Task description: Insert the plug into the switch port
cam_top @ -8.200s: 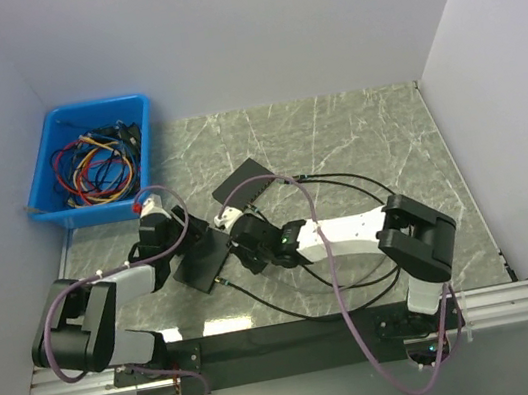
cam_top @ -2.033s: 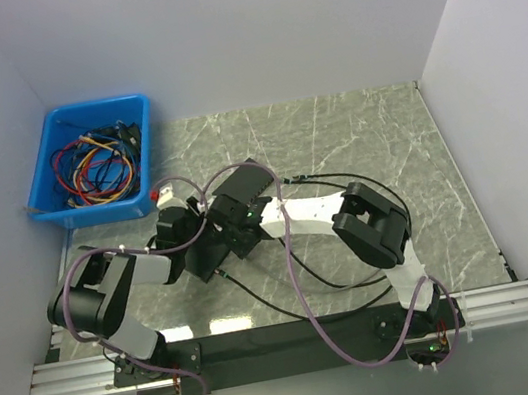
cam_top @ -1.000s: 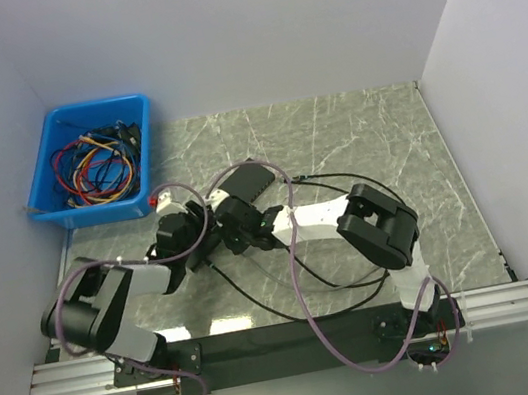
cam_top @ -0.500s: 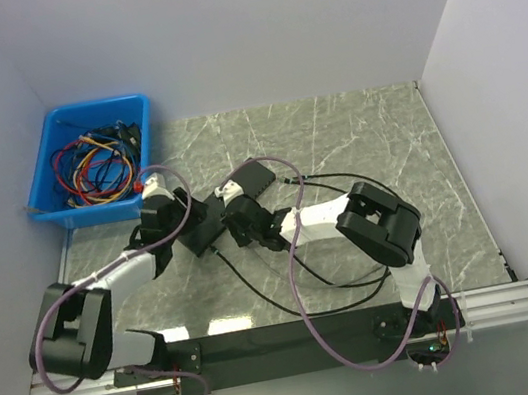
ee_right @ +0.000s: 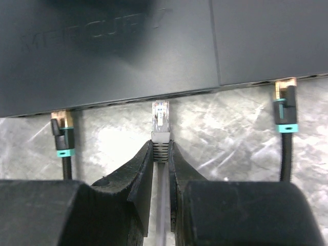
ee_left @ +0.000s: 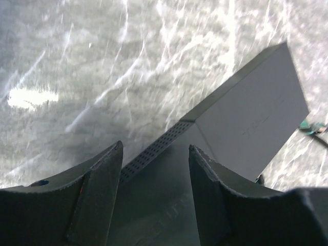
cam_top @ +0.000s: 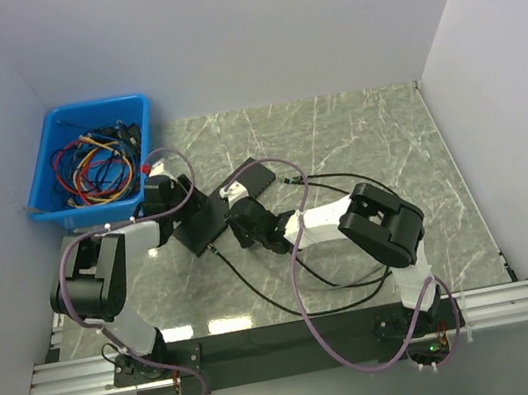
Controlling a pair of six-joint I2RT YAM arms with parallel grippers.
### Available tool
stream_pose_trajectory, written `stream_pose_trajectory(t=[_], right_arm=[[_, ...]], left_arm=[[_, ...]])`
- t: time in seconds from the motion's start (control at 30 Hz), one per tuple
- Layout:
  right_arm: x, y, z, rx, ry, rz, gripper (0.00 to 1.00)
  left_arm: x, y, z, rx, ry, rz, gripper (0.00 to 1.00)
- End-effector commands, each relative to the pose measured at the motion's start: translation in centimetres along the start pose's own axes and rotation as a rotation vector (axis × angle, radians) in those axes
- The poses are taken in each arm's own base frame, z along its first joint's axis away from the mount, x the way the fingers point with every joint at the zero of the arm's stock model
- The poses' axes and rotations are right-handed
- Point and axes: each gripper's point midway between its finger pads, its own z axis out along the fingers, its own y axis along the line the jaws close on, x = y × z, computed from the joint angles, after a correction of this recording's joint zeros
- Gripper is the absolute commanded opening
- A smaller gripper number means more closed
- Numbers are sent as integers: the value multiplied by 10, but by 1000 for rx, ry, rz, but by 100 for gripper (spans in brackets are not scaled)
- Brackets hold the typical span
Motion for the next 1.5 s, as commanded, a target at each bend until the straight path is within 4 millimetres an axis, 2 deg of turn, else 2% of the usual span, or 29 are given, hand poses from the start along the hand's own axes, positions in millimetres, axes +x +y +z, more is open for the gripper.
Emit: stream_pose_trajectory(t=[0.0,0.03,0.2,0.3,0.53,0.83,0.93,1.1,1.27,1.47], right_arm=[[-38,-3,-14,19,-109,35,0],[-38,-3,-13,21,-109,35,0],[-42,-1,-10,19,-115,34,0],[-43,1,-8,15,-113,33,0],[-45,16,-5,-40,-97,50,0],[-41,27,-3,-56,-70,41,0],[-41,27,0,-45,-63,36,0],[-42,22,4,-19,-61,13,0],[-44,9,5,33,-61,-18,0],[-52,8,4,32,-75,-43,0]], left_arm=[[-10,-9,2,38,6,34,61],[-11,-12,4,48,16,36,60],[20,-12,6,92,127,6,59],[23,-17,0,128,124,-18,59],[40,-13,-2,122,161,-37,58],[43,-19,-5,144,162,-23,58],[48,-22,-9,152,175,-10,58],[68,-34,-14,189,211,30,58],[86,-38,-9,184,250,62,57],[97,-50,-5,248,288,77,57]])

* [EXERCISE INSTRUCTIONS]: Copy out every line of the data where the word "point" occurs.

* [RESULT]:
- The poses are taken in each arm's own base frame, z along its first joint's axis away from the mount, x the way the fingers point with every joint at the zero of the arm's stock model
- Point and axes: each gripper's point midway between its finger pads, its own z axis out along the fingers, its own y axis along the line the jaws close on, x = y × z, computed from the joint angles, after a correction of this recording's joint zeros

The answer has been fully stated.